Toyo Construction Post-Tsunami Work May Surpass Kobe Quake

Toyo Expects Quake to Trigger Construction Boom
A man walks past stranded fishing vessels following the March 11 earthquake and tsunami in Kesennuma, Miyagi prefecture, Japan. Photographer: Kimimasa Mayama/Bloomberg

Toyo Construction Co., a Tokyo-based port builder, said work following Japan’s March 11 tsunami may surpass the 60 billion yen ($746 million) it earned after the 1995 Kobe quake, as local governments bolster sea defenses.

“There is going to be a rush to increase safety and security around the country,” Executive Officer Nobuyuki Kawase said in an interview in Tokyo yesterday. “People are increasingly recognizing how important concrete is for protection.”

Sea-defense work and reconstruction in areas directly hit by the March tsunami may help Toyo boost civil-engineering orders by 10 percent annually through as long as March 2016, Kawase said. That may help the company avoid a fourth straight decline in annual sales after the government cut public-works spending in a bid to reduce its budget deficit.

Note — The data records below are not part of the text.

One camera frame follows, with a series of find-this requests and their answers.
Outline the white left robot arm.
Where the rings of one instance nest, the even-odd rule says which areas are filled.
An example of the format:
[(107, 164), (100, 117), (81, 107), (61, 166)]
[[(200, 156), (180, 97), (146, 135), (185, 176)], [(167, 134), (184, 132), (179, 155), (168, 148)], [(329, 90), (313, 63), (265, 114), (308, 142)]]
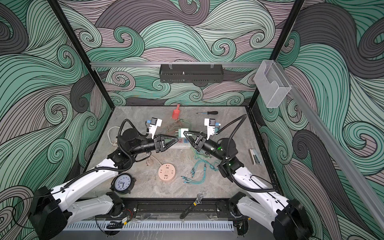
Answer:
[(123, 200), (118, 193), (128, 193), (131, 187), (122, 190), (116, 187), (101, 197), (79, 201), (84, 194), (109, 179), (116, 180), (137, 162), (136, 156), (143, 153), (161, 153), (175, 145), (175, 136), (156, 134), (162, 120), (146, 121), (147, 132), (141, 134), (134, 125), (124, 129), (128, 119), (123, 120), (117, 135), (117, 149), (101, 163), (68, 182), (53, 187), (41, 187), (34, 192), (28, 218), (40, 240), (50, 240), (68, 225), (97, 215), (120, 217), (124, 212)]

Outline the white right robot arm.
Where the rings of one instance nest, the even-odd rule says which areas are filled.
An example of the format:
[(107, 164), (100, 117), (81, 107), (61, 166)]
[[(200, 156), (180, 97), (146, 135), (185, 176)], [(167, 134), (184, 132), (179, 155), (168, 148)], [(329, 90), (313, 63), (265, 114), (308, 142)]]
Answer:
[(246, 120), (242, 115), (231, 121), (221, 130), (231, 124), (236, 124), (228, 138), (219, 143), (211, 139), (215, 131), (214, 119), (205, 119), (207, 133), (185, 131), (183, 134), (197, 152), (204, 152), (218, 160), (219, 171), (239, 188), (246, 191), (235, 199), (235, 212), (241, 216), (250, 217), (270, 232), (276, 240), (308, 240), (313, 234), (305, 207), (298, 200), (288, 200), (275, 189), (267, 187), (256, 175), (252, 174), (237, 158), (236, 143), (233, 139), (238, 129)]

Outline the white multicolour power strip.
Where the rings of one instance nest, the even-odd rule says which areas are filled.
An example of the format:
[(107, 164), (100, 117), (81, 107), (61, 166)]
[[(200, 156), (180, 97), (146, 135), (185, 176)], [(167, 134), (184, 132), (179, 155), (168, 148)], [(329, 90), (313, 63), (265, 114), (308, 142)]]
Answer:
[(190, 149), (191, 144), (186, 138), (179, 138), (179, 141), (171, 146), (171, 149), (175, 150), (183, 150), (183, 149)]

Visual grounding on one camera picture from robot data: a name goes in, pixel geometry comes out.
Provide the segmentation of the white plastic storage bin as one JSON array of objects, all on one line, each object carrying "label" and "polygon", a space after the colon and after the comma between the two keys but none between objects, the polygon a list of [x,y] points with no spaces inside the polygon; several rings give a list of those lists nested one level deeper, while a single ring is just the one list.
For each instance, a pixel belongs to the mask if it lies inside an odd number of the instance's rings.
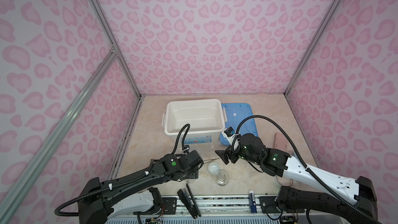
[{"label": "white plastic storage bin", "polygon": [[186,144],[216,143],[225,130],[224,109],[218,99],[173,101],[162,116],[164,132],[176,140],[180,129],[190,124]]}]

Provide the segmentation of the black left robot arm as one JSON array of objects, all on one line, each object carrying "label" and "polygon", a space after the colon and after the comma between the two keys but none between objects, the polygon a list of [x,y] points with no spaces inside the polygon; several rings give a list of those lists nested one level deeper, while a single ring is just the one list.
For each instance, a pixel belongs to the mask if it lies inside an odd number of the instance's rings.
[{"label": "black left robot arm", "polygon": [[149,167],[124,177],[103,182],[95,177],[86,183],[78,197],[58,206],[55,215],[78,217],[80,224],[104,224],[118,202],[155,185],[185,180],[203,163],[196,150],[185,155],[168,153],[151,160]]}]

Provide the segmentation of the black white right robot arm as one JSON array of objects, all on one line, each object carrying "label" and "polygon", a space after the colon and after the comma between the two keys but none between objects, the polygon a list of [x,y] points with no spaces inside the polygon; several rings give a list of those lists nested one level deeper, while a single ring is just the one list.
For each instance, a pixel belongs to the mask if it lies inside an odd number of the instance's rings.
[{"label": "black white right robot arm", "polygon": [[304,165],[279,149],[266,147],[259,137],[245,134],[216,154],[225,164],[243,159],[259,166],[269,176],[285,177],[316,189],[303,191],[282,186],[275,205],[284,211],[315,210],[339,216],[351,224],[377,224],[377,198],[370,179],[339,176],[320,168]]}]

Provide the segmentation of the small white round dish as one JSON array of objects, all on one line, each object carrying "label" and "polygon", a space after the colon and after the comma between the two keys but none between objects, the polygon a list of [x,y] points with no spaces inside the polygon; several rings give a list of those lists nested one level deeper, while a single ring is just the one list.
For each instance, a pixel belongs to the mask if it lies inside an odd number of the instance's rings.
[{"label": "small white round dish", "polygon": [[221,170],[220,164],[215,161],[210,162],[207,168],[208,172],[212,175],[217,175]]}]

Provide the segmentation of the metal tweezers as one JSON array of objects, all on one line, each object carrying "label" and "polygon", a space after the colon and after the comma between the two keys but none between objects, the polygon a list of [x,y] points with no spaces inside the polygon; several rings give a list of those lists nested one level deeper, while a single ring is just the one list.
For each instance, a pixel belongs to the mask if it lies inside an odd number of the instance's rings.
[{"label": "metal tweezers", "polygon": [[210,163],[210,162],[214,162],[214,161],[217,161],[218,159],[208,159],[208,160],[204,160],[203,162],[204,162],[204,164],[206,164],[206,163]]}]

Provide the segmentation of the clear glass flask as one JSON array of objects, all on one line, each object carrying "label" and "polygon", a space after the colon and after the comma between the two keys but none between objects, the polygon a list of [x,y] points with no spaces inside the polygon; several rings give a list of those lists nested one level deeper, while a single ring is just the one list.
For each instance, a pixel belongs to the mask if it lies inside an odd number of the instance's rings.
[{"label": "clear glass flask", "polygon": [[217,185],[223,187],[229,183],[229,175],[225,170],[219,170],[215,176]]}]

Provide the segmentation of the pink case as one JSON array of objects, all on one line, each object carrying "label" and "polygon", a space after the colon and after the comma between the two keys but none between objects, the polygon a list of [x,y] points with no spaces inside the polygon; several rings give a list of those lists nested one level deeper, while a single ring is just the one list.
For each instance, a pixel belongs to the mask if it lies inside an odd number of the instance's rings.
[{"label": "pink case", "polygon": [[284,151],[290,155],[294,154],[294,150],[287,140],[287,138],[282,133],[276,133],[274,137],[274,148]]}]

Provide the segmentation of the black stapler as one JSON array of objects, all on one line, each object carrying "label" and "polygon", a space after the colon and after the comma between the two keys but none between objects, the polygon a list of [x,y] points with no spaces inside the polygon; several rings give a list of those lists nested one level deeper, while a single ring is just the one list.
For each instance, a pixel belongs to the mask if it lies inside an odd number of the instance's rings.
[{"label": "black stapler", "polygon": [[177,196],[193,219],[202,216],[189,184],[186,184],[185,189],[178,190]]}]

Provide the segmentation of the blue plastic bin lid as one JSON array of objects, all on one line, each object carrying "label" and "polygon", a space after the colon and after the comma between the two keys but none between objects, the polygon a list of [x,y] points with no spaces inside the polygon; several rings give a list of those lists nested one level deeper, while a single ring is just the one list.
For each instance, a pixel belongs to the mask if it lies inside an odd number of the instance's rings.
[{"label": "blue plastic bin lid", "polygon": [[[252,116],[251,106],[247,103],[222,103],[225,120],[225,128],[237,129],[238,125],[247,117]],[[258,136],[258,130],[254,119],[247,120],[240,128],[241,135],[251,133]]]}]

Toyo, which helped rebuild Kobe Port following the 1995 quake, has surged 79 percent since March 10 in Tokyo trading, compared with a 13 percent drop for the Topix Index. Toyo fell 3.4 percent to 86 yen at the 3 p.m. close of trading today.

The company posted 122 billion yen of sales in the year ended March 31, compared with 270 billion yen in the year ended March 31, 2001. The company, which gets about half of orders from civil engineering, expects revenue to decline to 115 billion yen this fiscal year, excluding disaster work.

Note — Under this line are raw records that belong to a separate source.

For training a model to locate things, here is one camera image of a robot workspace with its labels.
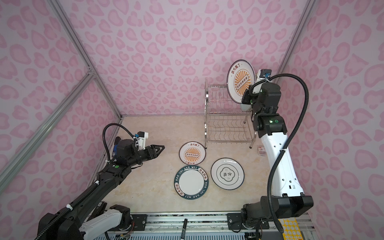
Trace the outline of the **large orange sunburst plate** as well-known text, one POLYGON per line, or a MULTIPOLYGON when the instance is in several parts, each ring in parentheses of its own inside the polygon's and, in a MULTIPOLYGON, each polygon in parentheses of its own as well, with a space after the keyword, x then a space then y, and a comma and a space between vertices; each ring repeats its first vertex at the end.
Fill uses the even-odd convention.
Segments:
POLYGON ((227 75, 229 96, 235 103, 241 104, 245 91, 255 82, 255 71, 252 65, 246 60, 235 61, 227 75))

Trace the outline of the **black marker pen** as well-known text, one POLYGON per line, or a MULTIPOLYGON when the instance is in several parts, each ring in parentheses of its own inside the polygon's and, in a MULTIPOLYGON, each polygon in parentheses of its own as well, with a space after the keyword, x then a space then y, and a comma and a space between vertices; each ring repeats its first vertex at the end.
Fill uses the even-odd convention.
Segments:
POLYGON ((186 237, 187 224, 188 224, 188 219, 184 219, 182 233, 181 233, 181 240, 184 240, 186 237))

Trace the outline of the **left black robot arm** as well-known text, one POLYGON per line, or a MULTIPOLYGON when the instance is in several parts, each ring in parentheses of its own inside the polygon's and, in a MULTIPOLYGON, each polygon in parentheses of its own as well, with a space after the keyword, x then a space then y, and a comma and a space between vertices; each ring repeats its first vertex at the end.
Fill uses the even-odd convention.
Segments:
POLYGON ((39 221, 38 240, 93 240, 110 229, 127 229, 132 224, 127 207, 115 207, 86 221, 89 214, 113 189, 120 185, 143 162, 157 158, 165 149, 150 145, 140 149, 136 140, 115 143, 114 156, 97 176, 96 181, 56 214, 45 214, 39 221))

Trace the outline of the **dark green rimmed plate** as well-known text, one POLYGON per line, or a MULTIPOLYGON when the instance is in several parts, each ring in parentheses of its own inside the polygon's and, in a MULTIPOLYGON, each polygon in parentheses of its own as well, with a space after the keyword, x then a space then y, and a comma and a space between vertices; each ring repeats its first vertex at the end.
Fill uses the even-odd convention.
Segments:
POLYGON ((174 188, 177 194, 185 200, 201 198, 208 191, 208 187, 208 174, 199 166, 184 166, 174 177, 174 188))

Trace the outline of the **chrome two-tier dish rack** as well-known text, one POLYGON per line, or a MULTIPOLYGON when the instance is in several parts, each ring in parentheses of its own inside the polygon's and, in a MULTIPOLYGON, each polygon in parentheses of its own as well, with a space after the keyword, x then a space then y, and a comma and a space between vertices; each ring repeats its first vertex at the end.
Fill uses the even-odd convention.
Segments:
POLYGON ((226 85, 205 83, 205 148, 214 144, 248 144, 252 149, 257 133, 251 112, 243 112, 240 104, 229 96, 226 85))

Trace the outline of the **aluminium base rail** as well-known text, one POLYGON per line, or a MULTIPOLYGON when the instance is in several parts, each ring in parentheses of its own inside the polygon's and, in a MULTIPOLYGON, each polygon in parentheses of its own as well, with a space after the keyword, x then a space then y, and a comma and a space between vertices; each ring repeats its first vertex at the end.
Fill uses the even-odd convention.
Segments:
POLYGON ((281 219, 284 233, 273 221, 261 220, 258 227, 242 223, 240 212, 168 212, 133 213, 134 226, 127 230, 111 229, 106 233, 86 222, 82 231, 90 230, 92 240, 317 240, 315 226, 308 214, 281 219))

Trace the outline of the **small pink white box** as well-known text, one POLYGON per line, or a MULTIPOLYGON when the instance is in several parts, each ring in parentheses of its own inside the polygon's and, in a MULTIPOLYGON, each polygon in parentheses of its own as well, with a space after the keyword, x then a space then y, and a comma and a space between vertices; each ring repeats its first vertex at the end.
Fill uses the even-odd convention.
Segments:
POLYGON ((263 146, 258 146, 257 149, 258 149, 258 154, 259 154, 260 156, 266 156, 266 155, 267 155, 265 147, 263 147, 263 146))

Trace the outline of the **small orange sunburst plate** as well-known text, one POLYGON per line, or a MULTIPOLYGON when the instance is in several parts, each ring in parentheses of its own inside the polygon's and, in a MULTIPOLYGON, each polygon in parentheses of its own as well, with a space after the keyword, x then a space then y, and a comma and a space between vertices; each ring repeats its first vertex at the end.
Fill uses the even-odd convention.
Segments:
POLYGON ((206 155, 206 148, 199 142, 187 142, 179 150, 179 158, 186 165, 199 165, 206 155))

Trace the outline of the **teal flower plate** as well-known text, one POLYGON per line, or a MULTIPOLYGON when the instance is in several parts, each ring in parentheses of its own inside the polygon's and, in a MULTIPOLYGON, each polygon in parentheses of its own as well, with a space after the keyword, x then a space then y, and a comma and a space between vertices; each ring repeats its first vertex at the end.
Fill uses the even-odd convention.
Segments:
POLYGON ((243 112, 251 112, 252 111, 252 106, 251 105, 246 105, 246 104, 240 104, 240 109, 243 112))

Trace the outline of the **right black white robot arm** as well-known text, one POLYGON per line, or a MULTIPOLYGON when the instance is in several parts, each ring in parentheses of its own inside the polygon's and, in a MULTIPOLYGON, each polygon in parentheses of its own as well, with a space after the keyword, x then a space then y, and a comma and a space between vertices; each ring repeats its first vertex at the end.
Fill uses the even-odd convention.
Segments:
POLYGON ((256 227, 262 221, 273 221, 280 233, 284 228, 280 219, 298 217, 314 205, 307 196, 294 170, 289 145, 296 135, 309 104, 309 90, 304 82, 304 105, 299 119, 289 134, 286 122, 278 114, 281 98, 279 85, 260 81, 249 87, 242 97, 242 104, 252 107, 253 126, 266 150, 271 167, 267 180, 267 194, 260 201, 245 204, 242 208, 243 224, 256 227))

The March earthquake and tsunami caused about 480 billion yen of damage to ports and seawalls, according to Japan’s transport ministry.

Tokyo Electric Power Co., the operator of a nuclear power plant crippled by the tsunami, has said it plans to construct a wall to a height of 15 meters (50 feet) above sea level off the coast of its Kashiwazaki Kariwa facility northwest of Tokyo following the March disaster.